“…my soul has hoped in the Lord…”

Holy Thursday

Holy Thursday has always been so special to me. I loved the act of washing the feet – Christ was truly a servant to all of us. Our priest used to choose different parishioners and often a deacon or two. And the reading of the Gospels about the inception of Holy Communion, well, it has always moved me. The part I don’t like to dwell on involves Judas. Betrayal like that is so very difficult to comprehend. The Vespers of St. Basil on Thursday concentrate on this betrayal and some of the words resonate deeply with me, and yet, I somehow am able to understand it, too, in light of this world. The lesson for me here, is to forgive and to allow people to treat me as they see fit, when they are acting as a betrayal to me, and the person I am. There are so many factions in our world today. Tempers are high. And things are tense. But, I allow that action of others to walk with me, while I accompany Christ on this Holy Week journey. I do not try to correct them – it is done. Just as Judas was thrown his silver. And I walk with Christ, towards forgiveness of others. “Forgive them Father, for they know not what they do.”

30 Pieces of Silver

In today’s world, we sort of have religious-light. We don’t want to look at the ugly side of our faith. The things that happened to the faithful, and what they had to overcome, is almost beyond our comprehension. We are pretty wimpy these days. The hardships in both Old- and New Testament times are outside our common experiences.
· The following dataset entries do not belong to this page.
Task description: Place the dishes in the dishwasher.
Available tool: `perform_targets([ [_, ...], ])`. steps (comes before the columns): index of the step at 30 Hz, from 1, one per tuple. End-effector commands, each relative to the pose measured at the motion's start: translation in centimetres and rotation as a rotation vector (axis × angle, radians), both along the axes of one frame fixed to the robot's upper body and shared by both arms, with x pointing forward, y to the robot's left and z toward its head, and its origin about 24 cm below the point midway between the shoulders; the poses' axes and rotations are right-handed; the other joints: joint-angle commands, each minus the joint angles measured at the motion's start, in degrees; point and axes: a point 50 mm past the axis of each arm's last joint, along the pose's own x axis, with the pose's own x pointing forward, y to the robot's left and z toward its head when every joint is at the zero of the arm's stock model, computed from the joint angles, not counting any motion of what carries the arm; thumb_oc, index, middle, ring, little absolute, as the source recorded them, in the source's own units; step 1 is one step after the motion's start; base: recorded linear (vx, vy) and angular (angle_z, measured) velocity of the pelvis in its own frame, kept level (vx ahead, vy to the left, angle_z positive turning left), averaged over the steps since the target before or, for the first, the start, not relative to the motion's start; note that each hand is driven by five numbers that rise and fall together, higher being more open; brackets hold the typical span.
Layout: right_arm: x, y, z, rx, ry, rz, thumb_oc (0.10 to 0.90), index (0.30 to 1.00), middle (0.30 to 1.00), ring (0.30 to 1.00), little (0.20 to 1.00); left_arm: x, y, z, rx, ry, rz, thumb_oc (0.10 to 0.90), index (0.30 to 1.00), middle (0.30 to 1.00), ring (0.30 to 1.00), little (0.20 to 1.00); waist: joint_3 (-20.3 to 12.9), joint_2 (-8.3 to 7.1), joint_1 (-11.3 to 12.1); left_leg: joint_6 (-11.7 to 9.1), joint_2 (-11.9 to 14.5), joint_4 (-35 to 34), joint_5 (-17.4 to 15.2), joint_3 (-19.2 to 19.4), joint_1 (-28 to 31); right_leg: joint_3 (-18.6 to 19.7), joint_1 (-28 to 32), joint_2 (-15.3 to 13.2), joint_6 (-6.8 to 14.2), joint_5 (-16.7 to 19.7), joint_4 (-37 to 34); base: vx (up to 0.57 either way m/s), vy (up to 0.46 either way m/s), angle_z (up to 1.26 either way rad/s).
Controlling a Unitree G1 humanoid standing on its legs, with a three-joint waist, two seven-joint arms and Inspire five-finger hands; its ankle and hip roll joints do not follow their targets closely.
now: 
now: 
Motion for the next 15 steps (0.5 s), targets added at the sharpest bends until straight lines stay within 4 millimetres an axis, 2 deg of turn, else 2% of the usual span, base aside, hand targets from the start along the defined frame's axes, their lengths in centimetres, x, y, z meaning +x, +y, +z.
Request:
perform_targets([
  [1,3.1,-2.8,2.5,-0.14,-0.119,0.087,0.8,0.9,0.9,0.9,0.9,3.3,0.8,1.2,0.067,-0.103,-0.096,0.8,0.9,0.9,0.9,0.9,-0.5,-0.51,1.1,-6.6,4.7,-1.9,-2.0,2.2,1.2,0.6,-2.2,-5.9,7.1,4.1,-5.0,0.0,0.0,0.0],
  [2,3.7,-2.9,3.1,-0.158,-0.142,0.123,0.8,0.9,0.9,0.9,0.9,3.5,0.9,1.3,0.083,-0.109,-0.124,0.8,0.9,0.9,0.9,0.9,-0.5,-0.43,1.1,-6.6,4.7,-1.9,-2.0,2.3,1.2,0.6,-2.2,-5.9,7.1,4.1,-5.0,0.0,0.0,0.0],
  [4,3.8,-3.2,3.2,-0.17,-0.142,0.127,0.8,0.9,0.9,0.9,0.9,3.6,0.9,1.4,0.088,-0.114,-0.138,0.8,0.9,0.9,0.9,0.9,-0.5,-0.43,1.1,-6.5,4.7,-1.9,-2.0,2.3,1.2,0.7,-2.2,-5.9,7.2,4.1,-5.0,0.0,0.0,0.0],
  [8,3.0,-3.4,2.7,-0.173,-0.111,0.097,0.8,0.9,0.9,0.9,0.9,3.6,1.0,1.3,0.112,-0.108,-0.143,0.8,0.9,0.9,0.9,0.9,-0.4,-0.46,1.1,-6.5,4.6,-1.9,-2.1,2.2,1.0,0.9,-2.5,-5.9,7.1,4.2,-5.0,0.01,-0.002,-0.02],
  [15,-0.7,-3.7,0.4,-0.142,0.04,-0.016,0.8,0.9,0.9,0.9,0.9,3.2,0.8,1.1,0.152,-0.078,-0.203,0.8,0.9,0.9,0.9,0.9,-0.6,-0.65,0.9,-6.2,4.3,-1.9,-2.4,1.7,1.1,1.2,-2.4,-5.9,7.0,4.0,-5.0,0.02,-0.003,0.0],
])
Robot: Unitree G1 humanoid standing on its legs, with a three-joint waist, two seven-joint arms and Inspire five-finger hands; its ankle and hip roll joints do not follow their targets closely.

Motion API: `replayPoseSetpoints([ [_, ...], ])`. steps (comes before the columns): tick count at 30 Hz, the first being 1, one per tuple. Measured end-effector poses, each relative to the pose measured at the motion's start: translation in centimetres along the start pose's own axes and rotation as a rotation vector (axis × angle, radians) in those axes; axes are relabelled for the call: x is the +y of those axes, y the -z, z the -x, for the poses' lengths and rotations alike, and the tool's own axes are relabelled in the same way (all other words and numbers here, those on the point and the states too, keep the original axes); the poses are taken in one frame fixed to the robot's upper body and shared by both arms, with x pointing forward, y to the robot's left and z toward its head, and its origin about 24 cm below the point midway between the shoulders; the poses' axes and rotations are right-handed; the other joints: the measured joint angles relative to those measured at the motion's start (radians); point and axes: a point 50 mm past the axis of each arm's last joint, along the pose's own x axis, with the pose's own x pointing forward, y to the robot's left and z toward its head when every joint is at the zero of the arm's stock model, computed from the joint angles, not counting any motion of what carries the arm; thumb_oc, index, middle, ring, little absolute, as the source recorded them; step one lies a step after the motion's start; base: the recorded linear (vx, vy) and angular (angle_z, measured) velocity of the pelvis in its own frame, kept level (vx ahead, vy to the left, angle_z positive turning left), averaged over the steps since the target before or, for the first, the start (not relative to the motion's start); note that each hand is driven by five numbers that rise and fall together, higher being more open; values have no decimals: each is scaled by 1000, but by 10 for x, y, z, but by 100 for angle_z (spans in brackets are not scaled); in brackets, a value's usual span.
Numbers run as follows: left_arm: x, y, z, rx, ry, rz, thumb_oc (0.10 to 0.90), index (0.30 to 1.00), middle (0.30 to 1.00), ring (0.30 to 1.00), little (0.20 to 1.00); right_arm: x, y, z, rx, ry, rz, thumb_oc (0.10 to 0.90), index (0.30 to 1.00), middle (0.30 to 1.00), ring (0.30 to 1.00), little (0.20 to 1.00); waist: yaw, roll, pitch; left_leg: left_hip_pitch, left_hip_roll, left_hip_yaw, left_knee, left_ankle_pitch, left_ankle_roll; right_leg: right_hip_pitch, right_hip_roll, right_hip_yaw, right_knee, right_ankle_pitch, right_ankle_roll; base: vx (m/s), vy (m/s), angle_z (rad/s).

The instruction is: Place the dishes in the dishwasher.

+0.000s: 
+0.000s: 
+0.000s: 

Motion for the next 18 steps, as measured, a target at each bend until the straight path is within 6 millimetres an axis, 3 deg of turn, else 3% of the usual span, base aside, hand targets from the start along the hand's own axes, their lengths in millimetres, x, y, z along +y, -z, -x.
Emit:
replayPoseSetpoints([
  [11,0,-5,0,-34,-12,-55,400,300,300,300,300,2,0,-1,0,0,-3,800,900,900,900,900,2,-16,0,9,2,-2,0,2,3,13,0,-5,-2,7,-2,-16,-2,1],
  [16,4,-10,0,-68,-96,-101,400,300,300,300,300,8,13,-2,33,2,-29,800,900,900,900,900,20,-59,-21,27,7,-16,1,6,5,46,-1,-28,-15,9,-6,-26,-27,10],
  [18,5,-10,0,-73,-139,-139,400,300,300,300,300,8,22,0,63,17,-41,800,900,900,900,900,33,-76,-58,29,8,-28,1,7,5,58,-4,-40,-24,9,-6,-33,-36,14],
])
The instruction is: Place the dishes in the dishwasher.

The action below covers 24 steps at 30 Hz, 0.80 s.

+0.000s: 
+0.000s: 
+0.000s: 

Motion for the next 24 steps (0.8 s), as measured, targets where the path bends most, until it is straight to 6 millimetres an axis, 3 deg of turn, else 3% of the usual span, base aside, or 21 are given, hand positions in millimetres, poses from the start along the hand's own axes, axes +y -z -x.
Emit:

Very few people live in dirt-floored houses where they have to wash their feet when entering and leaving. And that aspect alone separates us from the reasoning behind why Christ washes the feet of His Disciples. Plus, we are a throw-away culture and we are, in many ways, a simple culture – we get up to our alarms, we cram some breakfast down before that drive to work, we then work and commute home, we eat our dinners, watch the tube, go to bed, and start all over again tomorrow. In addition, we readily believe pretty much anything we hear from government officials, pastors in pulpits, the news programs blaring on and on…we accept so much at face value. Very rarely do any of us dig deeper than the headlines for pretty much any topic. And to be honest, the preachers up front in most our Churches know our attention spans are short and we prefer to not have our feathers ruffled, as they say. Well, Holy Thursday is one of the first moments when Great Lent starts to lead us towards the ultimate sacrifice – Christ, Who offered Himself on the Cross for each of us. Holy Thursday introduces us to service – Christ, our God, washes the feet of His disciples. Then He institutes Holy Communion, and promptly following that, Judas betrays Him. And this day is all about betrayal. Judas breaks bread with the Lord and “so, too, this Godless man, while still bearing in his mouth the heavenly bread, contrived the betrayal of the Savior.”

Judas’ Kiss

Weirdly enough, we have all experienced some of this same trauma in our lives, perhaps even a very deep betrayal. We also know people who are walking miracles, and yet we aren’t even aware of it. Some of us carry scars no one can see. The “walking wounded” are all around us. This Holy Week, we are given an opportunity to identify our pain and our wounds with that of Christ. He came to bring peace, and love, and hope. And He was betrayed, scourged, and hung on a cross – all because He loves us that much. Oddly enough, I find Good Friday one of the most peaceful Liturgies to be a part of. It follows on the heels of betrayal and it is a sobering Liturgy. The prayers are deep, the Church is dark, the lonely sounds of the nails being hammered into that wood. I cry every time. Holy Week should be a week that stops us in our tracks and leaves us feeling so lonely – the only time Christ is not with us is between His Death and Resurrection. The Church is truly empty. And we leave Good Friday feeling bereft and alone. We are suffering in the loss of our Savior. And we can identify deeply with Him. We should also be able to feel our own pain intertwined with Christ. But the ultimate joy of Holy Week is that the sun does rise on our sorrow, and Our Lord is again with us. There is joy in the Son Rise.